- **What the task asks**
Exactly the lines from the beginning of the material to the line with "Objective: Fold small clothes" are to be repeated, both ends included.

···

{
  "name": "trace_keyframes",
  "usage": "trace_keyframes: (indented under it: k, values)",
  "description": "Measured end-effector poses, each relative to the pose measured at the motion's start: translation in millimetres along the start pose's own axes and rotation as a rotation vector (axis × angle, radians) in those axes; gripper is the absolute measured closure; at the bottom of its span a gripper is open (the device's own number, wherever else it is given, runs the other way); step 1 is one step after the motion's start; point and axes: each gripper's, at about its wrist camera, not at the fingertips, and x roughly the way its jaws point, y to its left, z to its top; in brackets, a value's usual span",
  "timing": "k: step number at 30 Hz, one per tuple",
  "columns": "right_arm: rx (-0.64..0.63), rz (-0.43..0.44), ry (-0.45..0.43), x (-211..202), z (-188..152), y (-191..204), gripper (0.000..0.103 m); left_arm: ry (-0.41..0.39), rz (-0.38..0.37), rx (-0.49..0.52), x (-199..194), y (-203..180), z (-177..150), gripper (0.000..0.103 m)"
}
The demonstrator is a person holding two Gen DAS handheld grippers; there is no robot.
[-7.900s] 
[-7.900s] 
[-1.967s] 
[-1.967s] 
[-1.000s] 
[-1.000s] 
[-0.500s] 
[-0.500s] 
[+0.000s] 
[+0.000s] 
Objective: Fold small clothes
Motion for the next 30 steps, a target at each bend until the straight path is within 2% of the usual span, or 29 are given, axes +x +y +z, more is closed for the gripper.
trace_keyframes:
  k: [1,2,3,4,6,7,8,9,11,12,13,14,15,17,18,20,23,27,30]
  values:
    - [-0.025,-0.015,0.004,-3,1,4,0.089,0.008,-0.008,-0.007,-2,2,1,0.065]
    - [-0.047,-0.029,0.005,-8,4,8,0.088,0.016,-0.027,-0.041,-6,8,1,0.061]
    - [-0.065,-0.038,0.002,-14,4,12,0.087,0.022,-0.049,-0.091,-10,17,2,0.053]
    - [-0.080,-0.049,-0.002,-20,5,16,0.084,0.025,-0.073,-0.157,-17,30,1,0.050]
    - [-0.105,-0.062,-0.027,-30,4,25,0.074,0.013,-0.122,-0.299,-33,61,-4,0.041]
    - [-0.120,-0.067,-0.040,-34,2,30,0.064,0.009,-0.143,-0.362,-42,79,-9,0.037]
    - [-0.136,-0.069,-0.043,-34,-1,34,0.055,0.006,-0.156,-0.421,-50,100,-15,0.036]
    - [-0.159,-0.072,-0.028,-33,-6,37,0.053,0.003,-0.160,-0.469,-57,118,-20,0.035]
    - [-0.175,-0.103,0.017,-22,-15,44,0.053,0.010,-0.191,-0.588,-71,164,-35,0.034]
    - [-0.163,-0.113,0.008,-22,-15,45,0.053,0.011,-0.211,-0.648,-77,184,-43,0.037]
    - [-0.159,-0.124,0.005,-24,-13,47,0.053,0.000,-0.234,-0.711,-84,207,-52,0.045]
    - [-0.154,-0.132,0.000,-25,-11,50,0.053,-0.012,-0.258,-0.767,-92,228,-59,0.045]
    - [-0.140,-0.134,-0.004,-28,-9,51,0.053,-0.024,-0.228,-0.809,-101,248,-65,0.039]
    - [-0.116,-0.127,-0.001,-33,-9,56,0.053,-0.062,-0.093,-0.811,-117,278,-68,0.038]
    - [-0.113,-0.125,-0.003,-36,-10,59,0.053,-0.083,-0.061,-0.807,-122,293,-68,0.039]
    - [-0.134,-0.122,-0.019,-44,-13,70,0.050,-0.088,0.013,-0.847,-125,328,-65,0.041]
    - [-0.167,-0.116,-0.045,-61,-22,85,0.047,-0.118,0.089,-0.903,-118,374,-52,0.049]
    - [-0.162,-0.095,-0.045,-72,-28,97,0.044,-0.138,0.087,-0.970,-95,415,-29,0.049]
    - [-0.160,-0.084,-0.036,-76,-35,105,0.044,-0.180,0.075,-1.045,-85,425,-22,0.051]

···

- **Worked solution**
{
  "name": "trace_keyframes",
  "usage": "trace_keyframes: (indented under it: k, values)",
  "description": "Measured end-effector poses, each relative to the pose measured at the motion's start: translation in millimetres along the start pose's own axes and rotation as a rotation vector (axis × angle, radians) in those axes; gripper is the absolute measured closure; at the bottom of its span a gripper is open (the device's own number, wherever else it is given, runs the other way); step 1 is one step after the motion's start; point and axes: each gripper's, at about its wrist camera, not at the fingertips, and x roughly the way its jaws point, y to its left, z to its top; in brackets, a value's usual span",
  "timing": "k: step number at 30 Hz, one per tuple",
  "columns": "right_arm: rx (-0.64..0.63), rz (-0.43..0.44), ry (-0.45..0.43), x (-211..202), z (-188..152), y (-191..204), gripper (0.000..0.103 m); left_arm: ry (-0.41..0.39), rz (-0.38..0.37), rx (-0.49..0.52), x (-199..194), y (-203..180), z (-177..150), gripper (0.000..0.103 m)"
}
The demonstrator is a person holding two Gen DAS handheld grippers; there is no robot.
[-7.900s] 
[-7.900s] 
[-1.967s] 
[-1.967s] 
[-1.000s] 
[-1.000s] 
[-0.500s] 
[-0.500s] 
[+0.000s] 
[+0.000s] 
Objective: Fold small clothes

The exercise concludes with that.